» **EXERCISE BRIEF**
Reproduce exactly the line with "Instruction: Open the" and the lines after it. Stop at the last line of the data and include nothing else.

━━━━━━━━

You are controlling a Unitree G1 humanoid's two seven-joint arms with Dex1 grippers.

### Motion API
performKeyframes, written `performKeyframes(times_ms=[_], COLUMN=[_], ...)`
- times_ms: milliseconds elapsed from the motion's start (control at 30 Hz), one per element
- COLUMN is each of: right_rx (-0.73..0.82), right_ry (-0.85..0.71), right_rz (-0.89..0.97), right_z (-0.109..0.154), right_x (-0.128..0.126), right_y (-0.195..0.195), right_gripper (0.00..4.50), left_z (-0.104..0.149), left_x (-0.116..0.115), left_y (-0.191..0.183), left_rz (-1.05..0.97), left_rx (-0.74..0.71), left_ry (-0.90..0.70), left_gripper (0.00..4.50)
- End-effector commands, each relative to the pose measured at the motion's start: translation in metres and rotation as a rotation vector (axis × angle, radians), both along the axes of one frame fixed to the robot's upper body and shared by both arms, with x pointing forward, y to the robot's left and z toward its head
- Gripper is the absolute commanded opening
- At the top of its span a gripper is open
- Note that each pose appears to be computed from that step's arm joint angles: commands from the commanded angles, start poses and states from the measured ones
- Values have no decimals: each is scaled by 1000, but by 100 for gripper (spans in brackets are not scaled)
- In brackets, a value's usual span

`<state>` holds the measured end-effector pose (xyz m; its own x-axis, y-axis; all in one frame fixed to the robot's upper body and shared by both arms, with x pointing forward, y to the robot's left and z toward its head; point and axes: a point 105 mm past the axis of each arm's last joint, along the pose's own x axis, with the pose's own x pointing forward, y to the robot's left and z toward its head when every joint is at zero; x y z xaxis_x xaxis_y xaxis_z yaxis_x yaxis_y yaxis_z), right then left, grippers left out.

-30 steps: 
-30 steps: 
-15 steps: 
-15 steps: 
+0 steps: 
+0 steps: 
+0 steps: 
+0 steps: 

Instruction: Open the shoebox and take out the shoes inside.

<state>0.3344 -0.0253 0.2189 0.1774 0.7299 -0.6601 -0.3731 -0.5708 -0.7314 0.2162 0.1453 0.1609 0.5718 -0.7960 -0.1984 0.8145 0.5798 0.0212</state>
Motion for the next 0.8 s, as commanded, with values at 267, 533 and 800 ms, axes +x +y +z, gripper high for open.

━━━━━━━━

» **OUTPUT BELOW**
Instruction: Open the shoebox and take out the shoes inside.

<state>0.3344 -0.0253 0.2189 0.1774 0.7299 -0.6601 -0.3731 -0.5708 -0.7314 0.2162 0.1453 0.1609 0.5718 -0.7960 -0.1984 0.8145 0.5798 0.0212</state>
Motion for the next 0.8 s, as commanded, with values at 267, 533 and 800 ms, axes +x +y +z, gripper high for open.

The exercise has no further content.